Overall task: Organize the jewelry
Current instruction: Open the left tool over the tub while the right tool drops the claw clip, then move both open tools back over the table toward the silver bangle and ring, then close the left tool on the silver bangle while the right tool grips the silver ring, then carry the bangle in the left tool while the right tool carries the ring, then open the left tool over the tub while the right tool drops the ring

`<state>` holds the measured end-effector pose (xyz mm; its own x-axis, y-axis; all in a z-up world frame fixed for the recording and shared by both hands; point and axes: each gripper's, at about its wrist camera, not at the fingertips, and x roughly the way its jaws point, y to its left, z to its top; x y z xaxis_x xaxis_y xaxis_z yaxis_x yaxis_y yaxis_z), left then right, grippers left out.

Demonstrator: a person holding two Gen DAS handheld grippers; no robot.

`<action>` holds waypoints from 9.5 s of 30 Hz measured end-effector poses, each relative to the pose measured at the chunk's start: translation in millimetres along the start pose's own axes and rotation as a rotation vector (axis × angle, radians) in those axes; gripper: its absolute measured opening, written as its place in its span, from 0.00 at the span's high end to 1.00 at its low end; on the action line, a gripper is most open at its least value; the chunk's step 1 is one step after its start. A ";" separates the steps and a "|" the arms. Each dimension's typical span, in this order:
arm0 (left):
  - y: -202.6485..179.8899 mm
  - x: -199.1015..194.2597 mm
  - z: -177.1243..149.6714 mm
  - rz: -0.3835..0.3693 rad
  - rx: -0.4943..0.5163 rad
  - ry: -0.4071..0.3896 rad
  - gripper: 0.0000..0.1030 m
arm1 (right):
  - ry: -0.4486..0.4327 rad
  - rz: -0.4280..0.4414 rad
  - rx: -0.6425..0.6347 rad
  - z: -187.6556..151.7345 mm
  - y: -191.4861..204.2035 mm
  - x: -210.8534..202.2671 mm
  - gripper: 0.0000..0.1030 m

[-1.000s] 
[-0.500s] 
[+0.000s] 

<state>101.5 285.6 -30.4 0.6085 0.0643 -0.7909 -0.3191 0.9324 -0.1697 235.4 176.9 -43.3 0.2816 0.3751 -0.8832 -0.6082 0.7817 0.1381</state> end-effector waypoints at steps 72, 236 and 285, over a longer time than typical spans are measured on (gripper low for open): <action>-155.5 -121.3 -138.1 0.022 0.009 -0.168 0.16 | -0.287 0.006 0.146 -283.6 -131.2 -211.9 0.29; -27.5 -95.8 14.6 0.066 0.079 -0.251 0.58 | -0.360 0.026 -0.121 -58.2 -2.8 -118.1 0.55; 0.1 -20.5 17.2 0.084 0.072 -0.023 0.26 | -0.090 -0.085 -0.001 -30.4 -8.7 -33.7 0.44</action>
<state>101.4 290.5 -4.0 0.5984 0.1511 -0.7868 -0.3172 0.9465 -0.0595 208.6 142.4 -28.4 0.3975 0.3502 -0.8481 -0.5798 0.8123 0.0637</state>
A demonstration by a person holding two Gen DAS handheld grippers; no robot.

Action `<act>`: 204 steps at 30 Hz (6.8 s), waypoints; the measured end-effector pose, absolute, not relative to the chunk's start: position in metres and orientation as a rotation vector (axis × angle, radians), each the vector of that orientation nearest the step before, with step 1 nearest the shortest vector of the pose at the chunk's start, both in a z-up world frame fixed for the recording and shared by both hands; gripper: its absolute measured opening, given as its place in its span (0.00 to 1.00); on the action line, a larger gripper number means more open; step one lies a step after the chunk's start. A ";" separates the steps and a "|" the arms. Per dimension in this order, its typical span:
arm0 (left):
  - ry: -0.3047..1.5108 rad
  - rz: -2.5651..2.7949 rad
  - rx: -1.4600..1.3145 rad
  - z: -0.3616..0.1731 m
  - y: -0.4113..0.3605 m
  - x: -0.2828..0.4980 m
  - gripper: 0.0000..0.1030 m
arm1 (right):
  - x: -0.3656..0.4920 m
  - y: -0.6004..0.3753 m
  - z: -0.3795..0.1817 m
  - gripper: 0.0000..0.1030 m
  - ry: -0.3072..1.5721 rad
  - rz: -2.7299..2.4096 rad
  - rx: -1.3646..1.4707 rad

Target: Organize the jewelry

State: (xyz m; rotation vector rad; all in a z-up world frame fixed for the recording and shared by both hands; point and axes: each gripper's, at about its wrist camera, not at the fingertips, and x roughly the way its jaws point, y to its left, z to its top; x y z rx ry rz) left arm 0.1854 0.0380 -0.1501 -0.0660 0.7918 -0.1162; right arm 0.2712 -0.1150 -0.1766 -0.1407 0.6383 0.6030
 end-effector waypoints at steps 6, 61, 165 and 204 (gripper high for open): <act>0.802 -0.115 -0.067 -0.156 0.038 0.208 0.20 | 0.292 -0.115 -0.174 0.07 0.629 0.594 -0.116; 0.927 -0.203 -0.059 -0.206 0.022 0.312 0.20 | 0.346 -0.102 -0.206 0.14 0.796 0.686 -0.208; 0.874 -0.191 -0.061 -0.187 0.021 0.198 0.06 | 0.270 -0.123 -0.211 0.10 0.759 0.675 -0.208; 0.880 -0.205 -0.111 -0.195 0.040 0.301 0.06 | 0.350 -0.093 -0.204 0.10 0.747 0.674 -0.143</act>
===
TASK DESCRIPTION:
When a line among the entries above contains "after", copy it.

EXERCISE OUTPUT:
`<action>` holds waypoints from 9.5 s of 30 Hz measured end-effector poses, each relative to the pose measured at the chunk's start: translation in millimetres along the start pose's own axes and rotation as a rotation vector (axis × angle, radians) in those axes; gripper: its absolute measured opening, written as its place in its span, from 0.00 at the span's high end to 1.00 at its low end; on the action line, a gripper is most open at its least value; the chunk's step 1 is one step after its start. A ";" separates the steps and a "|" the arms. Each dimension's typical span, in this order:
Action `<act>`: 204 steps at 30 Hz (6.8 s), waypoints; the measured end-effector pose, absolute, not relative to the chunk's start: position in metres and orientation as a rotation vector (axis × angle, radians), each the vector of that orientation nearest the step before, with step 1 nearest the shortest vector of the pose at the chunk's start, both in a z-up world frame fixed for the recording and shared by both hands; gripper: its absolute measured opening, given as its place in its span (0.00 to 1.00); on the action line, a larger gripper number means more open; step one lies a step after the chunk's start. A ";" separates the steps and a "|" the arms. Per dimension in this order, its typical span:

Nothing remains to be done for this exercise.